I would like to choose Kansas or Minnesota as my state (300
detailed words needed)..
I choose Kansas as the state of research for Inheritance tax.
Inheritance Tax – Inheritance tax is imposed on the assets inherited from a deceased person. If the assets are inherited from the spouse, the inheritance is not taxed. Even, the children in some states are exempt from inheritance tax or face very low rates. Distant relatives and friends of the deceased person who are heirs face higher inheritance tax rates.
The tax rates on inheritance depend on the value of property received by the heir and his relationship with the decedent.
Kansas Inheritance Tax
Kansas eliminated its state inheritance tax in 1998 and has not restated it. If any person receive any property from someone who died after July 1, 1998, that person does not owe any inheritance tax to the state of Kansas.
Inheritance Tax imposed against an individual who inherits money or property. Every individual who inherits part of an estate is responsible of paying inheritance tax on his portion of the estate.

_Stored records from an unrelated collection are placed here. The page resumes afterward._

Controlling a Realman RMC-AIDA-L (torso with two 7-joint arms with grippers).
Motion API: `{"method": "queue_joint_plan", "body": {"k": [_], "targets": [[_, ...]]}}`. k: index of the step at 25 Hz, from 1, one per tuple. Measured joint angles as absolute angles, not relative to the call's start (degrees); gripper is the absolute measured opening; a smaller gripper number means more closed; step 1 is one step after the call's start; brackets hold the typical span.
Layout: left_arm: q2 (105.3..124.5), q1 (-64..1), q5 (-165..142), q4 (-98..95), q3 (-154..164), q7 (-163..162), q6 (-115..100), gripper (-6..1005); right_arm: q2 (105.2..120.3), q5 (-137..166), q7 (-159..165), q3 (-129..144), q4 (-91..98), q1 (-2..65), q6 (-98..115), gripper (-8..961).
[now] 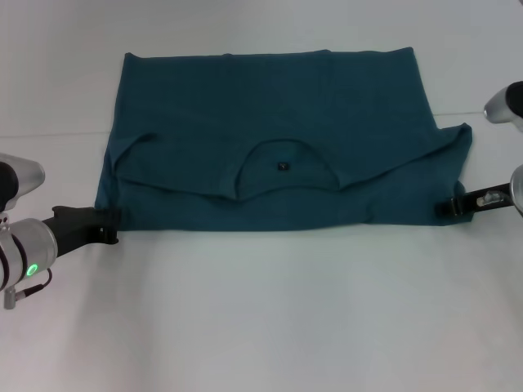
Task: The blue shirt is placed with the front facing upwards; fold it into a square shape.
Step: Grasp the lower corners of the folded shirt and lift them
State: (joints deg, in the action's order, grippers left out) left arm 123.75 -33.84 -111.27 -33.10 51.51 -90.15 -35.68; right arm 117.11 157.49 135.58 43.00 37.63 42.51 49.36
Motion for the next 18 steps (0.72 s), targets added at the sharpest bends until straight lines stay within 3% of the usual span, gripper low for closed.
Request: {"method": "queue_joint_plan", "body": {"k": [5,8,13,18], "targets": [[123.81,-33.8,-111.3,-33.3,51.5,-90.1,-35.7,75,117.36,157.5,135.3,44.3,37.6,42.6,49.1,432],[123.83,-33.8,-111.3,-33.3,51.5,-90.2,-35.7,79,117.36,157.4,135.3,44.3,38.1,42.4,49.6,181],[123.84,-33.4,-111.3,-33.5,51.3,-90.4,-36.4,85,117.24,155.8,134.7,43.9,40.2,41.2,51.9,53],[123.7,-32.7,-111.3,-35.2,49.1,-91.0,-41.2,92,116.69,150.4,134.1,43.8,45.2,38.3,56.1,53]]}}
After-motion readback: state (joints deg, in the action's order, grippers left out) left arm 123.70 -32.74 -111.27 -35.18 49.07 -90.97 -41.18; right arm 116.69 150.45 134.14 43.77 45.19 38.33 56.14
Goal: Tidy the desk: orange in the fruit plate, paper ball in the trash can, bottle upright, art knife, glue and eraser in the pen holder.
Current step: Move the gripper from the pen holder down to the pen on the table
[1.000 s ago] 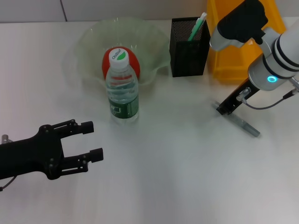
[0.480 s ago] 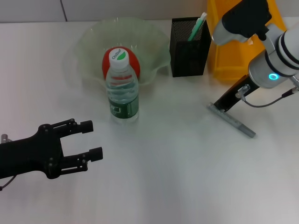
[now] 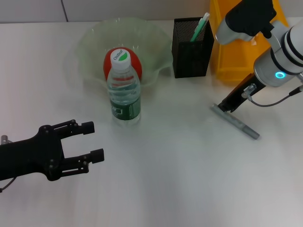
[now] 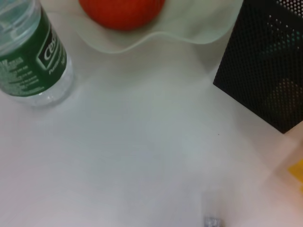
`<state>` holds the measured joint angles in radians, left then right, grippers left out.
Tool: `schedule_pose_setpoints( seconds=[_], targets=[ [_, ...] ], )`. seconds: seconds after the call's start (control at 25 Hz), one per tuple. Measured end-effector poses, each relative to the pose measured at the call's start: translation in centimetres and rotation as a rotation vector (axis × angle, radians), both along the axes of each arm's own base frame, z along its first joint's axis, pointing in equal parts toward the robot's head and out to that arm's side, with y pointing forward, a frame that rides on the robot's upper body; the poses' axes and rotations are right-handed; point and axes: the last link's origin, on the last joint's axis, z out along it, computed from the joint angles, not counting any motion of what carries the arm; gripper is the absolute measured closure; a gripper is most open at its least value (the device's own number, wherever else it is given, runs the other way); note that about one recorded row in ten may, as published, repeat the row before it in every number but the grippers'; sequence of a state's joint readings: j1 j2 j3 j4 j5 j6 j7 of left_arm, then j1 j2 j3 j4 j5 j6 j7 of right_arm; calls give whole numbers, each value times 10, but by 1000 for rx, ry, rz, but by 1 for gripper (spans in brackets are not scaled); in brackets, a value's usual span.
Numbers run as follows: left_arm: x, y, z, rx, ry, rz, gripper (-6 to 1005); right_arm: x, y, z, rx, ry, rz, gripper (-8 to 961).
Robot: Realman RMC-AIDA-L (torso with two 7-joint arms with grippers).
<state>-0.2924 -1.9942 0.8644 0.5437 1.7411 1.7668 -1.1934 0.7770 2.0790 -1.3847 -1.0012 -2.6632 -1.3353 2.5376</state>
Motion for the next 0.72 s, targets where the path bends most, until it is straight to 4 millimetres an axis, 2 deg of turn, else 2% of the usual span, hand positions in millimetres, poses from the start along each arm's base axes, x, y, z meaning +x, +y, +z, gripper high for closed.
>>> schedule_pose_setpoints(
  seconds=[0.16,0.36,0.56,0.72],
  targets=[
    [0,0,0,1,0,0,215,1,0,-1,-8,-4,8,902],
    [0,1,0,2,0,-1,215,2,0,-3,-4,-5,8,733],
    [1,1,0,3,0,-2,215,8,1,-6,3,-6,0,617],
    [1,2,0,3,1,0,215,9,1,-8,4,-8,1,620]
  ],
)
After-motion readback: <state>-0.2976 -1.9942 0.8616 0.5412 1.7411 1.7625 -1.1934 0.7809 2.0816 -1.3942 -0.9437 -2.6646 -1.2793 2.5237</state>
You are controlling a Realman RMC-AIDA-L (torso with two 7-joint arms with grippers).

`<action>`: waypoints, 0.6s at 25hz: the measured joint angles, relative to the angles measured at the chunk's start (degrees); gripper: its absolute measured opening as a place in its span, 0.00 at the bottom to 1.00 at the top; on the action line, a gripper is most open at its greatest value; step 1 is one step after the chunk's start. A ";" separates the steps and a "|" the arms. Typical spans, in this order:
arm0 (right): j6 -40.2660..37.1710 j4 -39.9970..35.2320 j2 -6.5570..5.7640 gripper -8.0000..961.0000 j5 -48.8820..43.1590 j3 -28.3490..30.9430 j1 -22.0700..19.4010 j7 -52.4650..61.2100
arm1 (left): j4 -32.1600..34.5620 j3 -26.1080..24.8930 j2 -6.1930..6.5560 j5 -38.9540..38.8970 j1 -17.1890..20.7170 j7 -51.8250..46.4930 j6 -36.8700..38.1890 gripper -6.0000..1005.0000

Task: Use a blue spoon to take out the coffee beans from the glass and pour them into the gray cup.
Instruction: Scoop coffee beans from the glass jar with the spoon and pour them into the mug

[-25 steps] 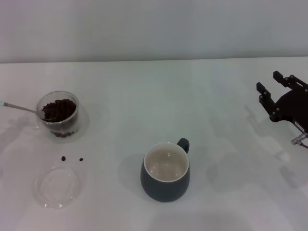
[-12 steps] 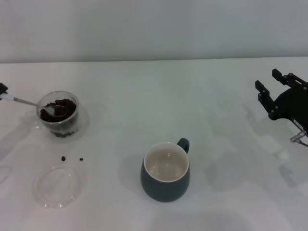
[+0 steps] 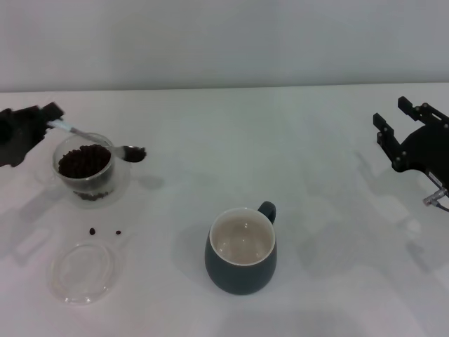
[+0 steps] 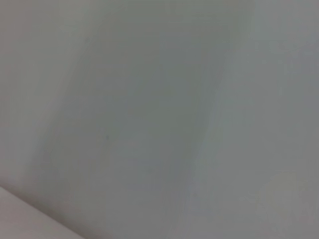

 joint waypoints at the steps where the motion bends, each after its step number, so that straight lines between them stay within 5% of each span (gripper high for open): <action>1: -0.02 -0.26 0.01 0.49 0.08 0.00 -0.10 0.01 | -0.31 0.07 -0.06 0.59 -0.75 -0.04 0.00 0.14; 15: 0.34 -2.27 0.01 0.49 0.37 0.13 0.06 0.13 | -1.54 3.95 -1.76 2.11 -6.37 -1.01 -0.30 0.13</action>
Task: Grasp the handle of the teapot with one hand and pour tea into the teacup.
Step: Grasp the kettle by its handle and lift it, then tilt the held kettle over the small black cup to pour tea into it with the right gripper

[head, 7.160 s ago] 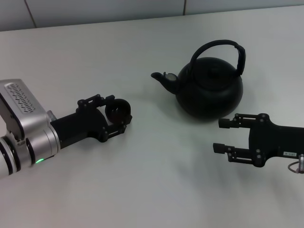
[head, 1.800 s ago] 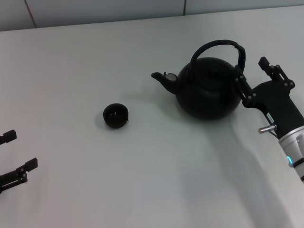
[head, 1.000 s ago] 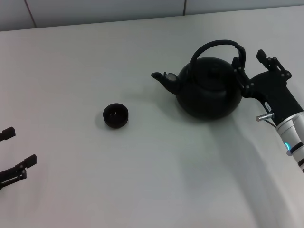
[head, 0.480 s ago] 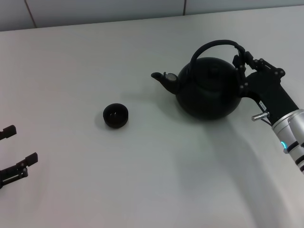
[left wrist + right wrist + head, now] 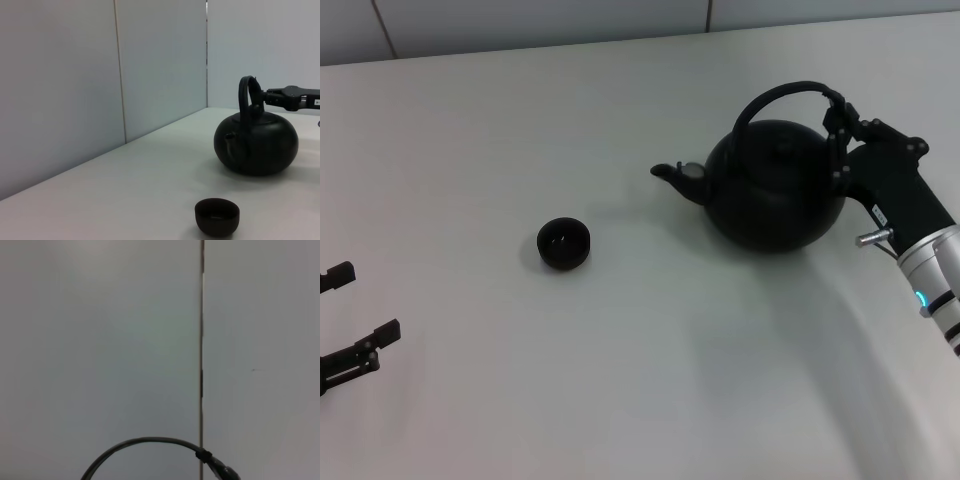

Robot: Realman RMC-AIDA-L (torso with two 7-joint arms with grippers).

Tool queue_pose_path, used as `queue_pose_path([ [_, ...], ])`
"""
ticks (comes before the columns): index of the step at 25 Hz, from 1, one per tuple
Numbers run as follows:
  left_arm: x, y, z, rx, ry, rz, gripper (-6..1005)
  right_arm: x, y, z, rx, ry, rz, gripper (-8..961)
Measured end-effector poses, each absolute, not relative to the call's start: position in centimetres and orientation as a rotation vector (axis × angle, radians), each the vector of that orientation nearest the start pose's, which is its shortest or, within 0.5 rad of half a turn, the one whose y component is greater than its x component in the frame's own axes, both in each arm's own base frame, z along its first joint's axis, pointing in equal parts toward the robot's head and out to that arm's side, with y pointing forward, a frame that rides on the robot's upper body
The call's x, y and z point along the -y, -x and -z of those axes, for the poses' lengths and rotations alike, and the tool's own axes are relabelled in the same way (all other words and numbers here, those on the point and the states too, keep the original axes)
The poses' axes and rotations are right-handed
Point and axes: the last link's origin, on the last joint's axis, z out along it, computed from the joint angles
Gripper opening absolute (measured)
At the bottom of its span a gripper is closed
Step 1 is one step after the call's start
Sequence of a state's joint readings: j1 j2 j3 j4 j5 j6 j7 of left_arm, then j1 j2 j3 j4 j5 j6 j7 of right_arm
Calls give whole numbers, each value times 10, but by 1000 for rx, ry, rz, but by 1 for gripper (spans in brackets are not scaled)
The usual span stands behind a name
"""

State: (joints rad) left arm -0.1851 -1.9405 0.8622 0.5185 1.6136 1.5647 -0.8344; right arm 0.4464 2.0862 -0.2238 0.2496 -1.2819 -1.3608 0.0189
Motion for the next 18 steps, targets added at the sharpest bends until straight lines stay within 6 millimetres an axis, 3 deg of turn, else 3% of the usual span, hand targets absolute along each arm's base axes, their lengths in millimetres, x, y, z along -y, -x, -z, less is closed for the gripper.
queue_pose_path([
  [8, -239, 358, -37, 340, 2485, 640, 841, -304, -307, 35, -449, 1675, -799, 82],
  [18, -238, 357, -35, 337, 2488, 641, 840, -359, -281, 14, -367, 1903, -869, 81],
])
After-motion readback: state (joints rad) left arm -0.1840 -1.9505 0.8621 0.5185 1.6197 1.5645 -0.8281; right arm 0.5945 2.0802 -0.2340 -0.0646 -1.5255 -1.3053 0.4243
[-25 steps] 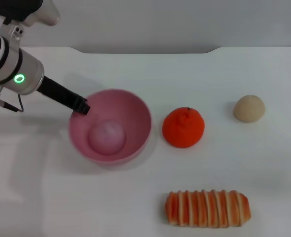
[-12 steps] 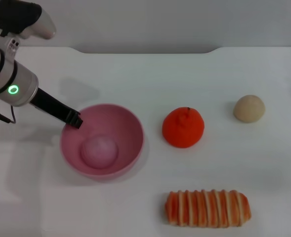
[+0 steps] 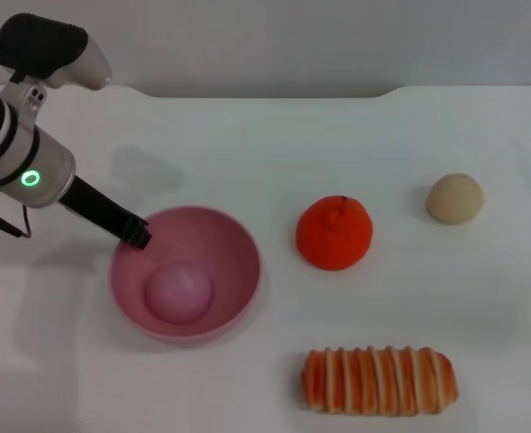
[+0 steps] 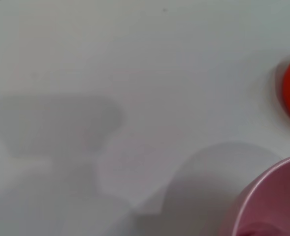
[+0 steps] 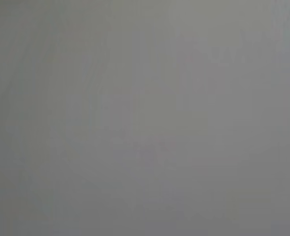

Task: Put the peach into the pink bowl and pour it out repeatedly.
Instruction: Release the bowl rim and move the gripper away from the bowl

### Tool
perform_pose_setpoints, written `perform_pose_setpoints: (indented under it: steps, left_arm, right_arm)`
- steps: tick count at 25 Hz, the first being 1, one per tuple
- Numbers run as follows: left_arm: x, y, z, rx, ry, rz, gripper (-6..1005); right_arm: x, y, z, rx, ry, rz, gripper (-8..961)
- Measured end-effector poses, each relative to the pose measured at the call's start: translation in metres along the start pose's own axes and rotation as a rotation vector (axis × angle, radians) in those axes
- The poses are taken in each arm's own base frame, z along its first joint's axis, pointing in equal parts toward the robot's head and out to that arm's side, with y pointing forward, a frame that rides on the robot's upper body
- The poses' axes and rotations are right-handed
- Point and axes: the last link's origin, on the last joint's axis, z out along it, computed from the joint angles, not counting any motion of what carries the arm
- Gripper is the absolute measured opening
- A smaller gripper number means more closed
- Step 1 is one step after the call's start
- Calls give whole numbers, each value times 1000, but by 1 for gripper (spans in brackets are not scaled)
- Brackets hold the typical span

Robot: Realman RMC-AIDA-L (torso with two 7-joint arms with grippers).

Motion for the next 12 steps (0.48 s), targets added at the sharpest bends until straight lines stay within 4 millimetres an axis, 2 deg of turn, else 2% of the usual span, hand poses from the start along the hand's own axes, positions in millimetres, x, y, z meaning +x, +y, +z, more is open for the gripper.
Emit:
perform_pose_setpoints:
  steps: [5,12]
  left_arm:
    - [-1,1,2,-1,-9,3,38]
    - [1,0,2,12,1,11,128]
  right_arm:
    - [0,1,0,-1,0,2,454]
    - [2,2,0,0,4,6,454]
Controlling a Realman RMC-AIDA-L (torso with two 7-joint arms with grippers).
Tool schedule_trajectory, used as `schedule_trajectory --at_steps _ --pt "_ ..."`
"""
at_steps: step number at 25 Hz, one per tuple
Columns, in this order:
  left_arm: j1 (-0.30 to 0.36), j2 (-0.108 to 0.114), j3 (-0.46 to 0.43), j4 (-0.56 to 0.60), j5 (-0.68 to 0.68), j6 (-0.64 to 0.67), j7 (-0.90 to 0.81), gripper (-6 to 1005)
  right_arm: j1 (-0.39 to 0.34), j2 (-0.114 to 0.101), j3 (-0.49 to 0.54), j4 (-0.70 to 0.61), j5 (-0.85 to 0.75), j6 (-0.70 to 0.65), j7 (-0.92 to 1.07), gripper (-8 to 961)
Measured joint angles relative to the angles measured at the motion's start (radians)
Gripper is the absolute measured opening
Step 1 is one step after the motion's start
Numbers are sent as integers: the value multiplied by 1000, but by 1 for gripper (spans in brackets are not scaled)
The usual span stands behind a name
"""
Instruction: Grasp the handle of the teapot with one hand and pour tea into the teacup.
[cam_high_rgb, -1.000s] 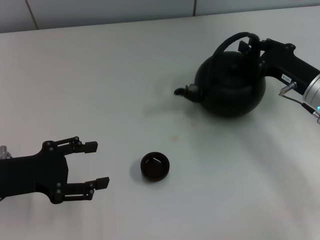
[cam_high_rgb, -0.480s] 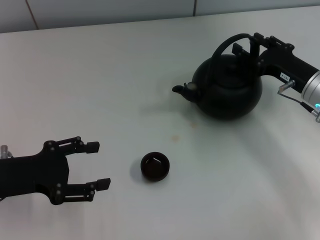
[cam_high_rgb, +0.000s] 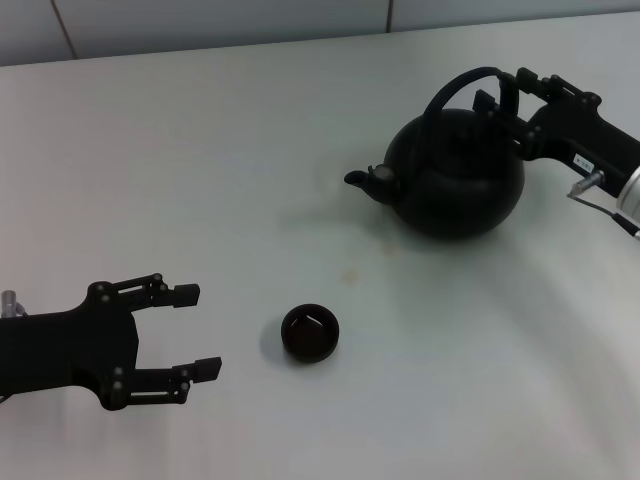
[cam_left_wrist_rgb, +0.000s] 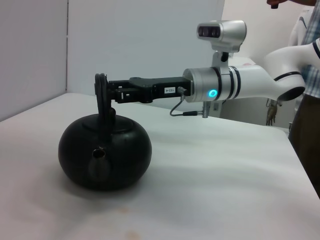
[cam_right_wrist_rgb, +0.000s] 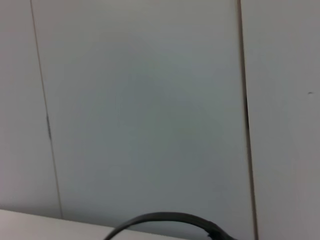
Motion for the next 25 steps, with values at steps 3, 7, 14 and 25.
schedule_trajectory --at_steps 3,7,14,25 --pt "0 0 0 0 0 0 0 829 -15 0 4 -1 1 -30 0 668" --pt "0 -1 0 0 -2 5 -5 829 -43 1 10 -2 4 -78 -4 668" --pt "6 -5 0 5 -3 13 -7 829 -93 0 17 2 4 -199 -56 668" --pt "24 -13 -30 8 -18 126 1 829 -157 -5 9 -8 -121 -498 -99 667"
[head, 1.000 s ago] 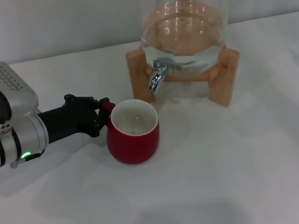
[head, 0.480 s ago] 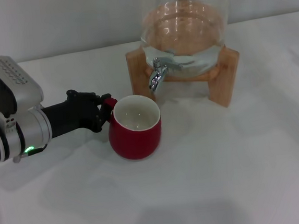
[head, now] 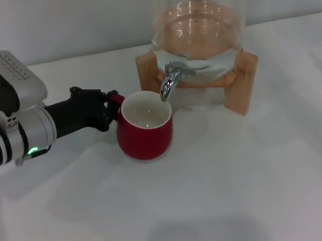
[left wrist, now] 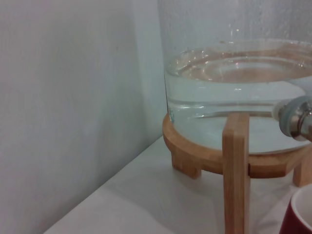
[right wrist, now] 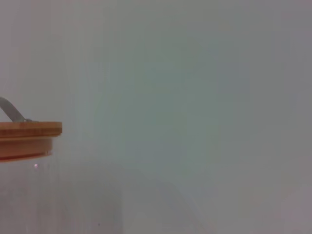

If someone inherit any money or property from someone who lived in the state that imposes inheritance tax, the individual residing in Kansas will end up paying inheritance tax on that property or money inherited.
Few get confused between inheritance tax and estate tax. Estate tax is tax on the estate itself at the time of the person’s death. The executor of the will pays this tax at the time of the death directly out of the value of the estate.
As of 2016, only six states in the US have inheritance taxes: Lowa, Kentucky, Maryland, Nebraska, New Jersey, and Pennsylvania.